--- Source records Enclosed Below ---

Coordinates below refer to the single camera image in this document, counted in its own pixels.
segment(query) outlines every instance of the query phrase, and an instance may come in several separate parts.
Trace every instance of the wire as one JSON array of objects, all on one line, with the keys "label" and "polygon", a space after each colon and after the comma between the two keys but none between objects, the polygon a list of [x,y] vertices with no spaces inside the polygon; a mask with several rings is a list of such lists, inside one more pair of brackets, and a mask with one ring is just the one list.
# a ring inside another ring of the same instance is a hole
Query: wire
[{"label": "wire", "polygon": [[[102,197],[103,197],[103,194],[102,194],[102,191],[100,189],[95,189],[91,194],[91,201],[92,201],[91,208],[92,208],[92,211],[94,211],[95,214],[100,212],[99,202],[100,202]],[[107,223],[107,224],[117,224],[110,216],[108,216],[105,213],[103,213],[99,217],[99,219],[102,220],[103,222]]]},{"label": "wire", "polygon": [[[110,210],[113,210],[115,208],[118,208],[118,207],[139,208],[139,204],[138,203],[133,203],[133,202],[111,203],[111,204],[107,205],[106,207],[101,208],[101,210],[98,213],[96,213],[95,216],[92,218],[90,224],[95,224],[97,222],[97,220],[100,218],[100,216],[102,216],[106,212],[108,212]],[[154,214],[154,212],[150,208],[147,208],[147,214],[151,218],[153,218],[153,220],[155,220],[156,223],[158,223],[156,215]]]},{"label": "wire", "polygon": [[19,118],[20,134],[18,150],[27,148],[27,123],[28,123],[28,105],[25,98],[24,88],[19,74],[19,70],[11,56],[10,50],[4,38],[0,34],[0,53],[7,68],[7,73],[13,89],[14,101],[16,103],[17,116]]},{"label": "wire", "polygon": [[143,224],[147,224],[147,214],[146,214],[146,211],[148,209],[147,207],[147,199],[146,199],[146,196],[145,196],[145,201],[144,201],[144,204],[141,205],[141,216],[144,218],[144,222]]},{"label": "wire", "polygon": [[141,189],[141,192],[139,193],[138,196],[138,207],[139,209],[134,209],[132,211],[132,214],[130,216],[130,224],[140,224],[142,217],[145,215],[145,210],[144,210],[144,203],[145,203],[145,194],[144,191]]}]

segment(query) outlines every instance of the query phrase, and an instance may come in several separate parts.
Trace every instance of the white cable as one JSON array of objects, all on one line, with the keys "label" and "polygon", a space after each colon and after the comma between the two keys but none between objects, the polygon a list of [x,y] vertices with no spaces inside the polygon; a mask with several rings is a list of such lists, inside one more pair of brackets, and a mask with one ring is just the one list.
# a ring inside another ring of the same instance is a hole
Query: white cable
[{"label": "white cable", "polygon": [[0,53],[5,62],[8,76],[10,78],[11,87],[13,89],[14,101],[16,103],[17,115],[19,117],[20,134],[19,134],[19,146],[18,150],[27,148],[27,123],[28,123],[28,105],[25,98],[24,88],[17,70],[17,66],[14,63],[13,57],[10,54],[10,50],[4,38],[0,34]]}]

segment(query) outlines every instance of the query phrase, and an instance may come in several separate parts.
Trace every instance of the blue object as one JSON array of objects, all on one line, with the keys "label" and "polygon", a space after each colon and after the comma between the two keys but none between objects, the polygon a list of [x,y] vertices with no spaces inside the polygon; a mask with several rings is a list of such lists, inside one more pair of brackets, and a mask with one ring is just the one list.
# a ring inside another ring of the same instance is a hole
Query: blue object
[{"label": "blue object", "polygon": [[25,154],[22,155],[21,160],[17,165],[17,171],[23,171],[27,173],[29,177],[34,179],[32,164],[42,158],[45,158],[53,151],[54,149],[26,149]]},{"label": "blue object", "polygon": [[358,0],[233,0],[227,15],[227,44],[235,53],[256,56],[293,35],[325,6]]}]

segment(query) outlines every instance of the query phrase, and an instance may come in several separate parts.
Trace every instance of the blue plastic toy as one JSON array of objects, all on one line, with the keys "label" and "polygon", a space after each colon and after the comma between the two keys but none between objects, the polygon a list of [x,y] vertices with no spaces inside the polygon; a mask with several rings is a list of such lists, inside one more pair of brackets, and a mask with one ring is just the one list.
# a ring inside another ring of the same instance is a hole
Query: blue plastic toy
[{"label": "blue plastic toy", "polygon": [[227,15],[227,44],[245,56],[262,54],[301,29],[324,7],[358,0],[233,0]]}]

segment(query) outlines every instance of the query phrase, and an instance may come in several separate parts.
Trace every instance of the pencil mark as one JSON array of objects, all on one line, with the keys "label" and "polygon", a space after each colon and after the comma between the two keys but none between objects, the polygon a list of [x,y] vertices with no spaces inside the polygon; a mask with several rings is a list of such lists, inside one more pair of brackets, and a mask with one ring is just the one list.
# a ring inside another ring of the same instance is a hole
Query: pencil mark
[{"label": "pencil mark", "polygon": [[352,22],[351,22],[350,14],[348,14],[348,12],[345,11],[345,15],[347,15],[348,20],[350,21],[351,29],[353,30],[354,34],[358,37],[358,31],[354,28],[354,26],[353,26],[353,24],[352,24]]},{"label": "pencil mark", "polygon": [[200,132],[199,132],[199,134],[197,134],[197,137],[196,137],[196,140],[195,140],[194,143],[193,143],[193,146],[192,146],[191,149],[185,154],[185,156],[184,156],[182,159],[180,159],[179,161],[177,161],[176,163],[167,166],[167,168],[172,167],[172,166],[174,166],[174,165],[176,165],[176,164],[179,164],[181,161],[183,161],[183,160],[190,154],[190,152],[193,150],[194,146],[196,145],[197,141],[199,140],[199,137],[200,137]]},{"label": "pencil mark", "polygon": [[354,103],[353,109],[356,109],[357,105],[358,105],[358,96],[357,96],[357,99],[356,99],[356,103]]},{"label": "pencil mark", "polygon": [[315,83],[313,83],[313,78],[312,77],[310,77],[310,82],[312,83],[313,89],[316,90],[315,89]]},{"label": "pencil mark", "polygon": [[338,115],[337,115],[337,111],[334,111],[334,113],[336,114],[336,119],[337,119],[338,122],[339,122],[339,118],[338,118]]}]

--- End of Enclosed Source records ---

*What the exercise asks*:
Every piece of the data must be set down exactly. Omit nothing.

*Your response*:
Coordinates below refer to the single camera image in this document, counted in its own pixels.
segment(query) outlines every instance of the query phrase, and an instance may come in several separate parts.
Trace every instance of the wire as one JSON array of objects, all on one line, with the keys "label" and "polygon", a space after each colon and after the comma between the two keys but none between objects, the polygon a list of [x,y] vertices with no spaces inside the polygon; a mask with several rings is a list of such lists, inside one more pair of brackets, and a mask with one ring is just the one list.
# a ring inside another ring of the same instance is a hole
Query: wire
[{"label": "wire", "polygon": [[[102,197],[103,197],[103,194],[102,194],[102,191],[100,189],[95,189],[91,194],[91,201],[92,201],[91,208],[92,208],[92,211],[94,211],[95,214],[100,212],[99,202],[100,202]],[[107,223],[107,224],[117,224],[110,216],[108,216],[105,213],[103,213],[99,217],[99,219],[102,220],[103,222]]]},{"label": "wire", "polygon": [[[110,210],[113,210],[115,208],[118,208],[118,207],[139,208],[139,204],[138,203],[133,203],[133,202],[111,203],[111,204],[107,205],[106,207],[101,208],[101,210],[98,213],[96,213],[95,216],[92,218],[90,224],[95,224],[97,222],[97,220],[100,218],[100,216],[102,216],[106,212],[108,212]],[[154,214],[154,212],[150,208],[147,208],[147,214],[151,218],[153,218],[153,220],[155,220],[156,223],[158,223],[156,215]]]},{"label": "wire", "polygon": [[19,118],[20,134],[18,150],[27,148],[27,123],[28,123],[28,105],[25,98],[24,88],[19,74],[19,70],[11,56],[10,50],[4,38],[0,34],[0,53],[7,68],[7,73],[13,89],[14,101],[16,103],[17,116]]},{"label": "wire", "polygon": [[143,224],[147,224],[147,214],[146,214],[146,211],[148,209],[147,207],[147,199],[146,199],[146,196],[145,196],[145,201],[144,201],[144,204],[141,205],[141,216],[144,218],[144,222]]},{"label": "wire", "polygon": [[141,189],[141,192],[139,193],[138,196],[138,207],[139,209],[134,209],[132,211],[132,214],[130,216],[130,224],[140,224],[142,217],[145,215],[145,210],[144,210],[144,203],[145,203],[145,194],[144,191]]}]

segment(query) outlines every instance of the query phrase, and an instance may come in several separate parts.
Trace every instance of the white cable as one JSON array of objects, all on one line, with the keys "label" and "polygon", a space after each colon and after the comma between the two keys but none between objects, the polygon a list of [x,y] vertices with no spaces inside the polygon; a mask with several rings is a list of such lists, inside one more pair of brackets, and a mask with one ring is just the one list.
# a ring inside another ring of the same instance is a hole
Query: white cable
[{"label": "white cable", "polygon": [[0,53],[5,62],[8,76],[10,78],[11,87],[13,89],[14,101],[16,103],[17,115],[19,117],[20,134],[19,134],[19,146],[18,150],[27,148],[27,123],[28,123],[28,105],[25,98],[24,88],[17,70],[17,66],[14,63],[13,57],[10,54],[10,50],[4,38],[0,34]]}]

segment(query) outlines every instance of the query phrase, and an instance may come in several separate parts.
Trace every instance of the blue object as one JSON array of objects, all on one line, with the keys "label" and "polygon", a space after each colon and after the comma between the two keys but none between objects, the polygon a list of [x,y] vertices with no spaces inside the polygon; a mask with several rings is a list of such lists, inside one more pair of brackets, and a mask with one ring is just the one list.
# a ring inside another ring of the same instance is a hole
Query: blue object
[{"label": "blue object", "polygon": [[25,154],[22,155],[21,160],[17,165],[17,171],[23,171],[27,173],[29,177],[34,179],[32,164],[42,158],[45,158],[53,151],[54,149],[26,149]]},{"label": "blue object", "polygon": [[358,0],[233,0],[227,15],[227,44],[235,53],[256,56],[293,35],[325,6]]}]

segment(query) outlines every instance of the query phrase, and an instance may come in several separate parts.
Trace every instance of the blue plastic toy as one JSON array of objects, all on one line, with the keys "label" and "polygon", a space after each colon and after the comma between the two keys but none between objects, the polygon a list of [x,y] vertices with no spaces inside the polygon; a mask with several rings is a list of such lists, inside one more pair of brackets, and a mask with one ring is just the one list.
# a ring inside another ring of the same instance is a hole
Query: blue plastic toy
[{"label": "blue plastic toy", "polygon": [[227,15],[227,44],[245,56],[262,54],[301,29],[324,7],[358,0],[233,0]]}]

segment(query) outlines every instance of the query phrase, and an instance may come in several separate parts.
Trace every instance of the pencil mark as one JSON array of objects, all on one line, with the keys "label" and "polygon", a space after each colon and after the comma between the two keys but none between objects, the polygon a list of [x,y] vertices with no spaces inside the polygon; a mask with several rings is a list of such lists, inside one more pair of brackets, and a mask with one ring is just the one list.
# a ring inside another ring of the same instance is a hole
Query: pencil mark
[{"label": "pencil mark", "polygon": [[352,22],[351,22],[350,14],[348,14],[348,12],[345,11],[345,15],[347,15],[348,20],[350,21],[351,29],[353,30],[354,34],[358,37],[358,31],[354,28],[354,26],[353,26],[353,24],[352,24]]},{"label": "pencil mark", "polygon": [[200,132],[199,132],[199,134],[197,134],[197,137],[196,137],[196,140],[195,140],[194,143],[193,143],[193,146],[192,146],[191,149],[185,154],[185,156],[184,156],[182,159],[180,159],[179,161],[177,161],[176,163],[167,166],[167,168],[172,167],[172,166],[174,166],[174,165],[176,165],[176,164],[179,164],[181,161],[183,161],[183,160],[190,154],[190,152],[193,150],[194,146],[196,145],[197,141],[199,140],[199,137],[200,137]]},{"label": "pencil mark", "polygon": [[354,103],[353,109],[356,109],[357,105],[358,105],[358,96],[357,96],[357,99],[356,99],[356,103]]},{"label": "pencil mark", "polygon": [[315,83],[313,83],[313,78],[312,77],[310,77],[310,82],[312,83],[313,89],[316,90],[315,89]]},{"label": "pencil mark", "polygon": [[338,115],[337,115],[337,111],[334,111],[334,113],[336,114],[336,119],[337,119],[338,122],[339,122],[339,118],[338,118]]}]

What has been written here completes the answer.